With every collection, Daley delves into a new musical genre, taking his audience on sonic journeys. A working men’s club in Bethnal Green set the scene for Black Ark, his eighth edition. It was named after sound pioneer Lee Scratch Perry’s studio in Jamaica and inspired by bass culture, dub, and post-punk – a fusion between Joy Division’s Ian Curtis, Perry himself and even goth-rock trailblazers Bauhaus.
The crossover was intentional: To Daley, Bela Lugosi’s Dead on Bauhaus’s self-titled album, plus artists like of Siouxsie and the Banshees, ignite a sense of empowerment. “Especially during London Fashion Week. It’s about the multi-sensory experience – what you smell, what you see – the soundscape, the feeling.”
Setting the mood
Daley also painstakingly researches the sartorialism of original greats, such as Miles Davis or Freddie Hubbard, and how their style fused fashion and musical genres. His mood boards for Red Clay are kaleidoscopic with soft tailoring or sharp tweed jackets, coats, and trilbies.
And the creations themselves are as vibrant as the trumpeter’s sounds: strong corn yellow, deep burnt orange, bright blue. Daley translated Blue Note record sleeves, and their use of strong, bold colours, into oversized, striking garments. “I see bits of creative gold and piece it together to make a collection that makes sense,” he says.
The individual garments for Red Clay were produced by original tweed manufacturers Lovat Mill in Hawick, Scotland (near the river Tweed, unsurprisingly).
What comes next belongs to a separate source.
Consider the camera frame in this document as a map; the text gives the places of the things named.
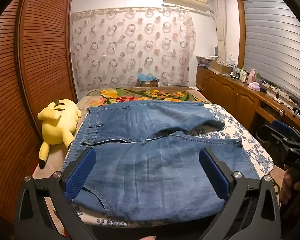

Daley compares the collaboration to playing a piece of vinyl for the first time: “to get the first press of something, something really well made excites me”.
But even getting to the point of selecting materials and craftsmen is a long, involved process. He composes his collections by immersing in sonic structures. The rhythm of tracks played during presentations not only reinforces the shows – to Daley, it also reinforces his seasonal designs. The very creation of which, Daley thinks, requires a vibe or rhythmic pace.
“Mine’s from a product and garment perspective, but then some of the musicians I collaborate with look at snares, hi-hats, and kick drums. I look at jackets, sleeves and hedge rolls and fusing and handmade shoes and hats,” he says. “Got too much hi-hat here, so maybe I need to do something else. You’re like, ‘how much do I put this in, does this really tell the story?’”
The analogy doesn’t end there. While you can come up with a great idea, the editing phase determines whether it communicates well. Looking back and forward from either perspective, fabric or music, cymbals or kick drums, or whether you want more reverb – once you master it, you experience accomplishment and, most likely, relief.
“Hopefully at that point, it tells something really strong and positive and truthful. Real people and characters, where the fabric is from, how it’s made, all these things are what I’m trying to put together.”